Por João Germano
“Quem controla o espaço, controla a Terra.” Essa máxima, repetida por estrategistas de defesa ao longo do século XXI, parece ter sido esquecida pelo Brasil. Um país com dimensões continentais, vastas riquezas naturais, ambições geopolíticas e uma população de mais de 200 milhões de pessoas não pode abdicar de sua presença estratégica no espaço — sem pagar um preço elevado.
O Brasil não é novato na corrida aeroespacial. Com a criação do Instituto Nacional de Pesquisas Espaciais (INPE) e o desenvolvimento do Centro de Lançamento de Alcântara, o país chegou a ter um dos programas mais promissores do hemisfério sul.
A fundação da EMBRAER em 1969, por sua vez, projetou o país para a elite mundial da aviação civil e militar. O Brasil fabrica e exporta aviões para dezenas de países, inclusive modelos avançados como o Super Tucano e o cargueiro KC-390.
Nos anos 2000, o país chegou a desenvolver o Veículo Lançador de Satélites (VLS) e colocou em órbita satélites como o SCD-1, CBERS (em parceria com a China) e o Amazonia-1. Mas o entusiasmo não sobreviveu ao tempo: o programa espacial brasileiro foi cronicamente subfinanciado, relegado a segundo plano por sucessivos governos.
Hoje, o Brasil depende quase integralmente dos Estados Unidos e da União Europeia para acesso a dados de navegação (GPS), imagens de satélite, meteorologia e comunicações de precisão.
Mas o que aconteceria se, por razões geopolíticas ou represálias diplomáticas, o sinal GPS fosse cortado ao Brasil? A resposta é preocupante:
- O agronegócio pararia — tratores e colheitadeiras modernas perderiam o mapeamento e a direção autônoma.
- Os aeroportos entrariam em colapso logístico, afetando aviação civil e carga.
- As telecomunicações, energia e defesa nacional seriam profundamente afetadas.
- Toda a infraestrutura crítica, altamente dependente de sincronização temporal e localização precisa, entraria em estado de vulnerabilidade.
A recente retórica de Donald Trump, sinalizando possíveis condições de exclusão de aliados “não confiáveis” do sistema GPS e de inteligência espacial, deve servir de alerta. O Brasil não pode estar sujeito ao capricho geopolítico de superpotências, seja qual for o presidente de plantão.
O espaço não é apenas um campo de pesquisa: é um domínio militar, econômico e civilizacional.

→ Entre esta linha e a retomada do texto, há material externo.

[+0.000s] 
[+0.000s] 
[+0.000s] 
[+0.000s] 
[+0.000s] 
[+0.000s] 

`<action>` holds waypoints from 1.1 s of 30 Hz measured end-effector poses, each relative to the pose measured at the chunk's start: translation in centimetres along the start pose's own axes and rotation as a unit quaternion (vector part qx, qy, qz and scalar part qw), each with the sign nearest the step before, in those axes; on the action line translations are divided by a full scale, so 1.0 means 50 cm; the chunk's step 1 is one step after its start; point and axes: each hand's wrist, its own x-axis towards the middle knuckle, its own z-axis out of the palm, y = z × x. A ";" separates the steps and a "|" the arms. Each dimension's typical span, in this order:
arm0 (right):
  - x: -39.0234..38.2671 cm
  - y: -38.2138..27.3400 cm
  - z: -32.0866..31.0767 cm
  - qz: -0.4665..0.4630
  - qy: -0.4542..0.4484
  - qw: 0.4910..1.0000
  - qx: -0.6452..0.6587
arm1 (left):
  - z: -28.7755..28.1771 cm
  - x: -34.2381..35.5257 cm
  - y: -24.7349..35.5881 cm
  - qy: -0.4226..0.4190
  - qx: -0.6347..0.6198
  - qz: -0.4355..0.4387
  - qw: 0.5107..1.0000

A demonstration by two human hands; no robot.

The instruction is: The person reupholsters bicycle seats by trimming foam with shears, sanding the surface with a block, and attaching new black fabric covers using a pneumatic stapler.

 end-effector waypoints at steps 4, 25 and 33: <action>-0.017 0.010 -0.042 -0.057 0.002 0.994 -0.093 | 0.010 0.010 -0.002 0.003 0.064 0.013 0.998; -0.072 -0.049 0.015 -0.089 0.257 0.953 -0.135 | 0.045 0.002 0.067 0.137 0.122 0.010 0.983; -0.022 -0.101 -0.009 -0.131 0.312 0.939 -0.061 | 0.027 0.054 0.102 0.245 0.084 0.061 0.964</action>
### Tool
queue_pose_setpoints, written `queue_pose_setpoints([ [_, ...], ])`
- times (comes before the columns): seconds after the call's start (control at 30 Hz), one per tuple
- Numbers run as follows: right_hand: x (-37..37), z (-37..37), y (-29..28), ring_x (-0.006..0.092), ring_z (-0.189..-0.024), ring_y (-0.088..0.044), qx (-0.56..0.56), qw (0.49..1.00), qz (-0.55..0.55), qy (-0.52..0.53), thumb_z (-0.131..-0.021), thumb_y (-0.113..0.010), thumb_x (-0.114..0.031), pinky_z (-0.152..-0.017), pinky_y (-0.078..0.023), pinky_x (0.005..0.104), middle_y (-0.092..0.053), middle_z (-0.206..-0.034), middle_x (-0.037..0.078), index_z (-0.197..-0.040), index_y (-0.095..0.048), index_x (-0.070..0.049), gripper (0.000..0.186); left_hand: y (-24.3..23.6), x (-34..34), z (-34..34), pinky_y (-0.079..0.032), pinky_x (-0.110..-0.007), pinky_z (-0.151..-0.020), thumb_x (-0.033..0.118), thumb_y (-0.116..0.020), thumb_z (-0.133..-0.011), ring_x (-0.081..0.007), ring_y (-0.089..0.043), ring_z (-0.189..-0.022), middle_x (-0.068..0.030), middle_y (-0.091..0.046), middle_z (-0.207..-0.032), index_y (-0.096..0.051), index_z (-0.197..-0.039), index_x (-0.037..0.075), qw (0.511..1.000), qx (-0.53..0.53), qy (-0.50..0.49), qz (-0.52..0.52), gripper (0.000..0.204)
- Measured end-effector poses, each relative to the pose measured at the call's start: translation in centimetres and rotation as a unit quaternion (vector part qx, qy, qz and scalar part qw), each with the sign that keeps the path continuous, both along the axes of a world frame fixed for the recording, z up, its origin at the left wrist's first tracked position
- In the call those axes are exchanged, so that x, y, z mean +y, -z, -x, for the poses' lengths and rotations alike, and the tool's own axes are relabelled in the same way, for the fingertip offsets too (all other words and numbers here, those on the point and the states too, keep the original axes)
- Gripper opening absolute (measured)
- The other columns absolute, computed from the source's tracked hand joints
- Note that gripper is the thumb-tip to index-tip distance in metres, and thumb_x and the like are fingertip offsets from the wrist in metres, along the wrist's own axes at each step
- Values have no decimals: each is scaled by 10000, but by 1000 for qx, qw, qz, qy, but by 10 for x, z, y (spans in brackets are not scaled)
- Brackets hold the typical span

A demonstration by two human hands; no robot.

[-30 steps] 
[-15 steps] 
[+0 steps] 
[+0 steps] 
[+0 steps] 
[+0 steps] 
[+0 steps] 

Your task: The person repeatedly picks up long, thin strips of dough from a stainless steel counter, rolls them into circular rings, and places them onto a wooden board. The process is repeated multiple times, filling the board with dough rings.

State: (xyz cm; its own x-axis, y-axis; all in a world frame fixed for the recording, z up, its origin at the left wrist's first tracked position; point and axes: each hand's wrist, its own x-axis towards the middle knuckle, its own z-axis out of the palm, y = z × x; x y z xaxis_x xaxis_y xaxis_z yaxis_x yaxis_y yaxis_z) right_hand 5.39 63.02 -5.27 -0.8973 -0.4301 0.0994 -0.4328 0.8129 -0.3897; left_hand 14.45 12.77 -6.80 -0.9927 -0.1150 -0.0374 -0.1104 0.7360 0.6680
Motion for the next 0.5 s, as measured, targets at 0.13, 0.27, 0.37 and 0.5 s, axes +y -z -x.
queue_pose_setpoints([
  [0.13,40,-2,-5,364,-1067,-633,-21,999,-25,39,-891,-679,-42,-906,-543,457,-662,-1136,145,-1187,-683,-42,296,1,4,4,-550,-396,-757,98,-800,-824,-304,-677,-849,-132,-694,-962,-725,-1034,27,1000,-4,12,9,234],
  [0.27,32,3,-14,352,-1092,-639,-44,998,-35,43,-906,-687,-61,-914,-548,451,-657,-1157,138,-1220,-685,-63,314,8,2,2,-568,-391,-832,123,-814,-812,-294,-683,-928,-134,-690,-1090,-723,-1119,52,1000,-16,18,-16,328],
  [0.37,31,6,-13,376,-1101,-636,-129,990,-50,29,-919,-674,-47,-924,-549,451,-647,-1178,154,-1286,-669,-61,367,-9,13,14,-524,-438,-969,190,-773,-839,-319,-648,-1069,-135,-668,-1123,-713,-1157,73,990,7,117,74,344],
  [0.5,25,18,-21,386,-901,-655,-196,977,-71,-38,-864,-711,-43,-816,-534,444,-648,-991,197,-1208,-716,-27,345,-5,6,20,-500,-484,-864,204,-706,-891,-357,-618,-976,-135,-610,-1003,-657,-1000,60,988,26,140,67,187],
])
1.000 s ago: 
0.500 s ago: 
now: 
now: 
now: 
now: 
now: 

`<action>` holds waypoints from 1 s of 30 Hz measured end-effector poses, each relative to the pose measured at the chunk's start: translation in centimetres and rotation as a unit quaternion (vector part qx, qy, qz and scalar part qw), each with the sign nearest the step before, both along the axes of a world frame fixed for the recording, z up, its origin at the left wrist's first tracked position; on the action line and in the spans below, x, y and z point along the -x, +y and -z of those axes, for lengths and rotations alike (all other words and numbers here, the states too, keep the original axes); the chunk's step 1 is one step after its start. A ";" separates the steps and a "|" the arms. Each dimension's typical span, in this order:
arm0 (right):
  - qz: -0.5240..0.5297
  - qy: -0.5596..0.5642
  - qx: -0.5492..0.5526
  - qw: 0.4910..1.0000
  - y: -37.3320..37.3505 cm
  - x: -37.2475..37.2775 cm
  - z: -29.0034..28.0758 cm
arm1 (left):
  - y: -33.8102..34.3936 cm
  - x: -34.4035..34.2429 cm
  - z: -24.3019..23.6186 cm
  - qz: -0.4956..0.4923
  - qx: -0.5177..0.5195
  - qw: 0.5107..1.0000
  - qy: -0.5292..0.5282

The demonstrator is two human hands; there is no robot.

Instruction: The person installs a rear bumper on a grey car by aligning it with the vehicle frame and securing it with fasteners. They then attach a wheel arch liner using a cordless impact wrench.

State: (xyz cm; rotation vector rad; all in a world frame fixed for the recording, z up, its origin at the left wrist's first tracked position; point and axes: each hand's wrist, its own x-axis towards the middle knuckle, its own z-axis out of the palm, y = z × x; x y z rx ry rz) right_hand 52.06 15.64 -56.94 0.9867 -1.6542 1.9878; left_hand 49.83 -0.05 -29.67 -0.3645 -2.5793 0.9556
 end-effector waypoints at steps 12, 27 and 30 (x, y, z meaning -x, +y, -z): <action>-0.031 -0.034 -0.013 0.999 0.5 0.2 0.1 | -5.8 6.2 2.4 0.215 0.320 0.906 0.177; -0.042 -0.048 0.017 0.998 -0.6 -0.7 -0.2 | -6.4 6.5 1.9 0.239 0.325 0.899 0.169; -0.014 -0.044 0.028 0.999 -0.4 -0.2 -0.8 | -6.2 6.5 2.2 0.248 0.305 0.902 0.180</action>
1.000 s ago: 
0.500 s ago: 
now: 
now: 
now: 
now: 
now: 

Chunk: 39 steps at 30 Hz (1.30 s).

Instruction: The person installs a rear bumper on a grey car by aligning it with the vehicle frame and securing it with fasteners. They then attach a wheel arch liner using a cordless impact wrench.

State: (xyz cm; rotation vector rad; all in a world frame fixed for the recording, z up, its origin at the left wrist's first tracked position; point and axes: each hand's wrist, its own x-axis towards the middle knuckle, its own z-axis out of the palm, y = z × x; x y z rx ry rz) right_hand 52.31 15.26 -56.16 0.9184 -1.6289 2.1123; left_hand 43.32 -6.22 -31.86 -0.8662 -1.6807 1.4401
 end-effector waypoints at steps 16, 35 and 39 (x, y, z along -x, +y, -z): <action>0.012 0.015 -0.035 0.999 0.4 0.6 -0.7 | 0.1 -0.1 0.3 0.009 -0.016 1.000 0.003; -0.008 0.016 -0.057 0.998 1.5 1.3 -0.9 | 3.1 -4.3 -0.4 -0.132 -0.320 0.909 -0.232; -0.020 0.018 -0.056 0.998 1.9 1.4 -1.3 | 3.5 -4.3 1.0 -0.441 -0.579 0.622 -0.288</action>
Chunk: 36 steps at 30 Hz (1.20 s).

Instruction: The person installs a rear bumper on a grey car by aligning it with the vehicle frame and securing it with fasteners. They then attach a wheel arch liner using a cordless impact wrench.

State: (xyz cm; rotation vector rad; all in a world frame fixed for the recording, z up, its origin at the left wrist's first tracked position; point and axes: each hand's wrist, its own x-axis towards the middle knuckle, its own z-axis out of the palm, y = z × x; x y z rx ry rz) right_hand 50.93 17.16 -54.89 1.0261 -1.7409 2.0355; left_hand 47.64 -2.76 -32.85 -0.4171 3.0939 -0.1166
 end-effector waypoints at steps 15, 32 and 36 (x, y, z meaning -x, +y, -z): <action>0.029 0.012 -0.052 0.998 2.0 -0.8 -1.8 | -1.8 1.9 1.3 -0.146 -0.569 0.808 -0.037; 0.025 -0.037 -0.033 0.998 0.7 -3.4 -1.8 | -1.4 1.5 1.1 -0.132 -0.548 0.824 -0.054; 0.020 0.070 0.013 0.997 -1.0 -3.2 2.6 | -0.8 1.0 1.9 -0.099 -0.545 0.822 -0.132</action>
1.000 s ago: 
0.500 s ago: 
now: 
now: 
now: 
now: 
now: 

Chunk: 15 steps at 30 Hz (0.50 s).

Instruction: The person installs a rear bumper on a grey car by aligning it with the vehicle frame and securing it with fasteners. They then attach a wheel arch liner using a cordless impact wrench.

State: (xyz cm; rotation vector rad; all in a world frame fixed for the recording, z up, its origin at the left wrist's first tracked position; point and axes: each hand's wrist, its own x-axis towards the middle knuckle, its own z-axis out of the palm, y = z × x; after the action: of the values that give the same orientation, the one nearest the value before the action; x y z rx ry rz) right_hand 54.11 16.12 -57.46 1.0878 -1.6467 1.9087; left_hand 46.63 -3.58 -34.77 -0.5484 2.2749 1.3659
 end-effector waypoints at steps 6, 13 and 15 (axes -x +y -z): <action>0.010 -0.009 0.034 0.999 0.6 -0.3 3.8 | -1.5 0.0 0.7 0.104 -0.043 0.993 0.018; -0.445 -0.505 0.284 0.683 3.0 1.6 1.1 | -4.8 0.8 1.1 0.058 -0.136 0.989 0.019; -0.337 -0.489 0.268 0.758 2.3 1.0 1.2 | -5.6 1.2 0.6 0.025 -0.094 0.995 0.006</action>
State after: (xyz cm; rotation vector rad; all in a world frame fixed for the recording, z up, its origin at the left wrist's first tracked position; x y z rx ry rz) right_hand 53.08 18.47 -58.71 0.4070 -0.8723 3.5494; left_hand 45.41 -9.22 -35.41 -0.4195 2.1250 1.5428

A soberania de um país no século XXI não se mede apenas por exércitos ou reservas cambiais, mas pela sua capacidade de operar, proteger e explorar o ambiente espacial.
A retomada estratégica do Programa Espacial Brasileiro deve incluir:
- Investimento pesado e estável no INPE, DCTA e Alcântara.
- Desenvolvimento de um sistema nacional de navegação por satélite (similar ao Galileo europeu ou Beidou chinês).
- Criação de alianças sul-sul para satélites compartilhados entre países do hemisfério sul.
- Apoio à indústria privada e startups brasileiras de aeroespacial e mobilidade aérea avançada.
- Um marco legal moderno, que incentive a atuação de empresas nacionais no espaço e proteja os ativos orbitais brasileiros.
Sem um programa aeroespacial forte, o Brasil corre o risco de ser apenas um mercado consumidor de tecnologias espaciais estrangeiras, sem qualquer autonomia real. Isso coloca em xeque até mesmo a soberania digital do país.
Só será uma potência regional apenas no papel, incapaz de reagir a pressões geopolíticas ou de proteger nossa infraestrutura em caso de conflito global.
O futuro passa pelo espaço — e o Brasil precisa voltar a ocupar o seu lugar nas estrelas. Não por vaidade, mas por necessidade. Não por orgulho, mas por sobrevivência soberana.